Eliza przycisnęła czoło do grzechoczącego okna, strach ścisnął jej klatkę piersiową. Orion, jej szary kot o niesamowitym instynkcie, zniknął w szalejącej burzy kilka godzin temu, pozostawiając ją na korytarzach ciemnego, skrzypiącego domu.

W końcu usłyszała słabe, rozpaczliwe miauknięcie. Pędząc do drzwi, Eliza znalazła Oriona przemoczonego do szpiku kości, przykucniętego nisko ze zmiętym kawałkiem pergaminu zaciśniętym w ustach. Papier był kruchy, a atrament rozmazany przez czas i deszcz. Kiedy delikatnie go rozwinęła, jej serce przyspieszyło.
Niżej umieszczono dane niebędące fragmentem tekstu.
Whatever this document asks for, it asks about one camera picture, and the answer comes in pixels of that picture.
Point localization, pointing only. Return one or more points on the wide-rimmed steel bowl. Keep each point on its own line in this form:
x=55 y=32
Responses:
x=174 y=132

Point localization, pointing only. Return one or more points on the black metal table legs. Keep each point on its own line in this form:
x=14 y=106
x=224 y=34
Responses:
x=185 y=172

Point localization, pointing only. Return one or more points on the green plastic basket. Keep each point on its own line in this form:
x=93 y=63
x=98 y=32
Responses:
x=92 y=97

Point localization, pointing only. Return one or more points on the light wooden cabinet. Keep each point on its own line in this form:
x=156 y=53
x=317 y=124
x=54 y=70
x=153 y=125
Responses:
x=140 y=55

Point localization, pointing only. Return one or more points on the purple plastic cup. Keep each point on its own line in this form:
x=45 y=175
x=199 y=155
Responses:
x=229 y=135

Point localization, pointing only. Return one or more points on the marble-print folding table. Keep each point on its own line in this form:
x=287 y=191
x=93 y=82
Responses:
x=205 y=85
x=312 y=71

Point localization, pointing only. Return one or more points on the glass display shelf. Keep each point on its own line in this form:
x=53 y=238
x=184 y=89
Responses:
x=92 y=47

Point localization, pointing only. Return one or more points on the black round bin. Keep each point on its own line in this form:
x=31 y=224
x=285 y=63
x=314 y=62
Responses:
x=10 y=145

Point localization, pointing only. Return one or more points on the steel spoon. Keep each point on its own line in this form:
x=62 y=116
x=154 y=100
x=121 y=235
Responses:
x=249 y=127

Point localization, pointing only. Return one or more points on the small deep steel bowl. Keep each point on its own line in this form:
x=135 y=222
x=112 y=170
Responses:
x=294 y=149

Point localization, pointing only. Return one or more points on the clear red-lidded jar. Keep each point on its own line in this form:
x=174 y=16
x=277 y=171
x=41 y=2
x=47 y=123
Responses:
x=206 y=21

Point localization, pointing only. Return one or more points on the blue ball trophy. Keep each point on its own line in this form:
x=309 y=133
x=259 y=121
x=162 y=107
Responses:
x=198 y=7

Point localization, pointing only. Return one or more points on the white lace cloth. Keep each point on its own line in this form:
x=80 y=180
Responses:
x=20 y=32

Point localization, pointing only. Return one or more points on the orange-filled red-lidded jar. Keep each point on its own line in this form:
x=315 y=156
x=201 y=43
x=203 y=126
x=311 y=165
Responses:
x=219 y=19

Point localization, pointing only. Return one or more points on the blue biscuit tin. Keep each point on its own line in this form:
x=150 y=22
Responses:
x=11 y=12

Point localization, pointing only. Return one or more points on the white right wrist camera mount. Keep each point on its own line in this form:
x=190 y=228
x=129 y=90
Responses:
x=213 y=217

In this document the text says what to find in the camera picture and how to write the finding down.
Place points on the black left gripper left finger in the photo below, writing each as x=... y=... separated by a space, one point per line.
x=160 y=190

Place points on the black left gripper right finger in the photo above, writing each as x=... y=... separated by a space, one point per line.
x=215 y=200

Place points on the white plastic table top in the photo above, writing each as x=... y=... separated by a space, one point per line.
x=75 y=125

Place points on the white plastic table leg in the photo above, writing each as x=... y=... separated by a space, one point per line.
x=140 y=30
Pajączkowate pismo zawierało straszne słowa: wzmianki o zbliżającym się zagrożeniu, ostrzeżenia, by szukać schronienia pod ziemią i naglące wezwanie, by przygotować się na najgorsze przed porankiem. Nie było żadnych dat ani podpisów, tylko wyraźne wrażenie zbliżającej się katastrofy. Puls przyspieszył jej w uszach, gdy zdała sobie sprawę, że ta notatka wskazuje na bezpośrednie niebezpieczeństwo – takie, którego obawiała się, że może już być u jej progu.